Кэтрин метнула взгляд на монитор. Пилообразная линия с хищными зубцами протянулась через экран.
– Давление?
– Нет. Я его потеряла.
– Начинай непрямой массаж сердца. Литтман, ты отвечаешь за весь ход реанимации.
Хаос нарастал, словно ураган, затягивая всех в свою губительную воронку. В операционную ворвался курьер, доставивший свежезамороженную плазму и тромбоцитарную массу. Кэтрин слышала, как Литтман отдает распоряжения насчет кардиологических препаратов, видела, как медсестра, положив руки на грудную клетку, делает непрямой массаж – со стороны она походила на клюющую заводную птицу. Все их усилия были направлены на то, чтобы обеспечить приток крови к мозгу, не дать ему умереть. Но этими же действиями они провоцировали усиление кровотечения.
Кэтрин заглянула в брюшную полость пациента. Она все еще продолжала компрессию печени, пытаясь сдержать прилив крови. Может, ей это только показалось, или на самом деле кровь, которая до этого лилась рекой, слегка замедлила свой бег?
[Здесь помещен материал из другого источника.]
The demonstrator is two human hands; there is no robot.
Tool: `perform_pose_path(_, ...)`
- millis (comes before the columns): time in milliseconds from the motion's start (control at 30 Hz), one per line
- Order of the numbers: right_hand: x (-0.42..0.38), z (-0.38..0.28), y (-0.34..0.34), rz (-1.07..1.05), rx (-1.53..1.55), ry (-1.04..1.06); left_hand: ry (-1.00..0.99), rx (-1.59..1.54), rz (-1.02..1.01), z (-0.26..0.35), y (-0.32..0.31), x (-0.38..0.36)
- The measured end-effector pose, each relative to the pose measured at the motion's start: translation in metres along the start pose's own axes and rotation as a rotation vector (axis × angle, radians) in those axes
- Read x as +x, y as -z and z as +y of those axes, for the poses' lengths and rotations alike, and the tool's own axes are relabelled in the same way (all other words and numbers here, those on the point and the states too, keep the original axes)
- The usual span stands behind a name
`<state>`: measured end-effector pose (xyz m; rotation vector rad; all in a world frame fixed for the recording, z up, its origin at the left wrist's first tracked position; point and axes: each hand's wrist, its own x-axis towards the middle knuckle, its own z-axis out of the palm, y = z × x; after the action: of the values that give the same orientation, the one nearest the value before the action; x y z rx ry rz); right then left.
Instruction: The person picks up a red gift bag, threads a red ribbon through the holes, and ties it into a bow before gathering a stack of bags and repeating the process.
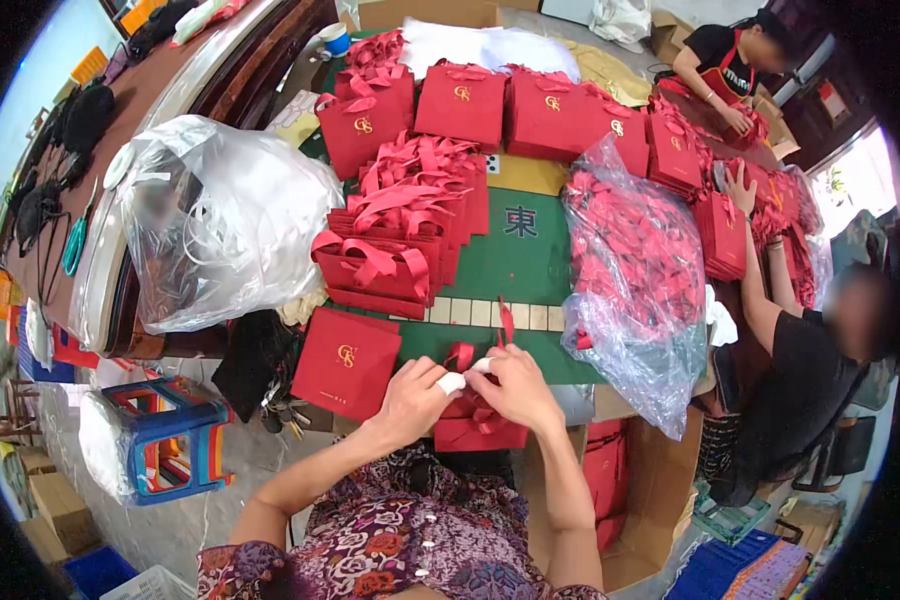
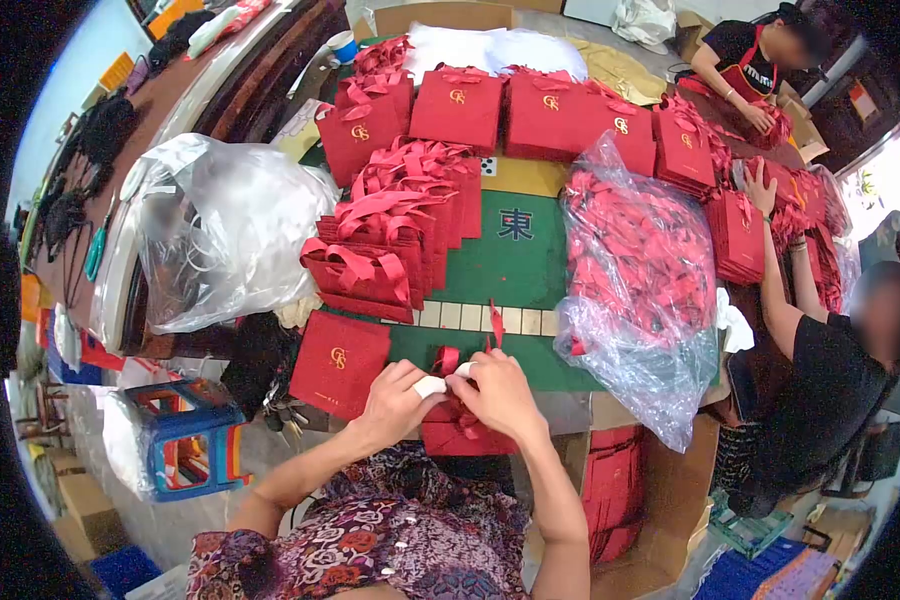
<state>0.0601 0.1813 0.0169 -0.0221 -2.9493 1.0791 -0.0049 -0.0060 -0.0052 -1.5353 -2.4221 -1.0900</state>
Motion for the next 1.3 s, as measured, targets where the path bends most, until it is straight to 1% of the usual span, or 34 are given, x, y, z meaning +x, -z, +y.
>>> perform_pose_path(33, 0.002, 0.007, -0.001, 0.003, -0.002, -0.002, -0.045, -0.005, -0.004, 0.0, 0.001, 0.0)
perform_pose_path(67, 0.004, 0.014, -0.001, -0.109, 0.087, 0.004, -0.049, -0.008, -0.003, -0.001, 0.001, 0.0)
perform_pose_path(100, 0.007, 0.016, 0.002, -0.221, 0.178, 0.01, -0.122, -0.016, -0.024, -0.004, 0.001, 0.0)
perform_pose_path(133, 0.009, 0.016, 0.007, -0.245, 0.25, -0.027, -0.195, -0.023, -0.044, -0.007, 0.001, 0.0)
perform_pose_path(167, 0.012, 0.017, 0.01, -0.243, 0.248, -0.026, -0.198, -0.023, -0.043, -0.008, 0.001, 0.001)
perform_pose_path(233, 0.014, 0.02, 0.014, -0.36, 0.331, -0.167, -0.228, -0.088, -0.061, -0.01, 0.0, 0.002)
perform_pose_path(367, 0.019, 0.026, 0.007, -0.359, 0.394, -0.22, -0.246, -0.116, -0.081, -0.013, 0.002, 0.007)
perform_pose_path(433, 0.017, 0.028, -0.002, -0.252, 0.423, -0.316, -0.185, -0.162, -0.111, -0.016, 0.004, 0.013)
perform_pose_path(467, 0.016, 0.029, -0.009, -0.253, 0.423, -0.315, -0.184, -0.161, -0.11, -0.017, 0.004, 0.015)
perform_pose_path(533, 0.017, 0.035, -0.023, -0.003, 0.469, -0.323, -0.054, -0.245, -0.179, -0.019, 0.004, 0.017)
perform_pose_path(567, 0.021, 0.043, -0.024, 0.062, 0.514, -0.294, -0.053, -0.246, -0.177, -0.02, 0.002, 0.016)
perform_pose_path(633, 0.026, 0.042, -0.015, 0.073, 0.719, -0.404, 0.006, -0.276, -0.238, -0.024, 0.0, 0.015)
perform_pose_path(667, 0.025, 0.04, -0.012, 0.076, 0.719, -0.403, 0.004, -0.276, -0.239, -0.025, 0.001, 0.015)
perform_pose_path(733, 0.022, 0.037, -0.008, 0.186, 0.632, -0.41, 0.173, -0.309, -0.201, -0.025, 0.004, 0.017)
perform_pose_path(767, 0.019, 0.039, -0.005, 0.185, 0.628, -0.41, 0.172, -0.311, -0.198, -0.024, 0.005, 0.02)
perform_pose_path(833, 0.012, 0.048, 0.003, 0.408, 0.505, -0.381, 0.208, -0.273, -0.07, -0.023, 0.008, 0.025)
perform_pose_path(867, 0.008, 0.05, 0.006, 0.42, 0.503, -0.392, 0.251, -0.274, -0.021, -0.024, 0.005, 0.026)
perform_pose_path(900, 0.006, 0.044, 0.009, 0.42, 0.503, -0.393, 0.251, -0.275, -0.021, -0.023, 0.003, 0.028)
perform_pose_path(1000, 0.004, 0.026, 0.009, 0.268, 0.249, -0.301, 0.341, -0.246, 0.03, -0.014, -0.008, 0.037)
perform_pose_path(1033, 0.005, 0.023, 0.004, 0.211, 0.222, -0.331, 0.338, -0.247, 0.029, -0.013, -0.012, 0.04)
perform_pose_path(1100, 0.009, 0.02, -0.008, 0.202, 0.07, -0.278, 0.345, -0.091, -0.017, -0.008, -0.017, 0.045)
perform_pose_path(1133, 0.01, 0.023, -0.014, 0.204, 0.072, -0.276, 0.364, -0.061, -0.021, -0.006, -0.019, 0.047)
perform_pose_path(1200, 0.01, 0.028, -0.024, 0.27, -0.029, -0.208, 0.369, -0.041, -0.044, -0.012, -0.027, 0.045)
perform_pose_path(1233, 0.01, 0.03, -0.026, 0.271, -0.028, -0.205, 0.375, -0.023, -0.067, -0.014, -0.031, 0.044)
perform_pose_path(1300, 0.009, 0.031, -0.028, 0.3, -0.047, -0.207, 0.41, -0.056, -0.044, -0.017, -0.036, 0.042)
– Электрошок, – сказал Литтман. – Сто джоулей...
– Нет, подожди. Пульс возвращается!
Кэтрин взглянула на монитор. Синусовая тахикардия! Сердце заработало, но это означало, что оно опять качает кровь в артерии.
– Что у нас с давлением? – крикнула она.
– Давление... девяносто на сорок. Есть!
– Ритм стабильный. Синусовая тахикардия держится.
Кэтрин уставилась на открытую брюшную полость. Кровотечение практически остановилось. Она все еще держала печень в руках, прислушиваясь к устойчивому сигналу монитора. Для нее он был волшебной музыкой.
– Ребята, – произнесла она, – кажется, мы его вытащили.
* * *
Кэтрин сбросила залитый кровью халат и перчатки и последовала за каталкой, на которой неизвестного вывозили из второй операционной. Плечи ее ныли, но это была приятная усталость. Усталость победителя. Медсестры завезли каталку в лифт, чтобы поднять пациента в отделение реанимации хирургии. Кэтрин уже заходила в кабину следом за ними, когда услышала, что ее кто-кто окликнул.
Она обернулась и увидела мужчину и женщину, которые шли ей навстречу. Женщина была маленького роста и свирепого вида, жгучая брюнетка с глазами-угольками и прямым, словно луч лазера, взглядом. Она была в строгом синем костюме, отчего выглядела совсем по-военному. Рядом с сопровождавшим ее высоким мужчиной женщина казалась просто карликом. Ее спутнику было явно за сорок: в темных волосах пробивались серебристые пряди. Мужественность и зрелость прочертили мягкие борозды на его все еще красивом лице. Именно его глаза, серые и непроницаемые, остановили взгляд Кэтрин.
– Доктор Корделл? – спросил он.
– Да.
– Я детектив Томас Мур. А это детектив Риццоли. Мы из отдела по расследованию убийств. – Он протянул свое удостоверение, которое, впрочем, могло оказаться и грошовым куском пластика. Кэтрин даже не взглянула на удостоверение, сосредоточившись исключительно на его обладателе.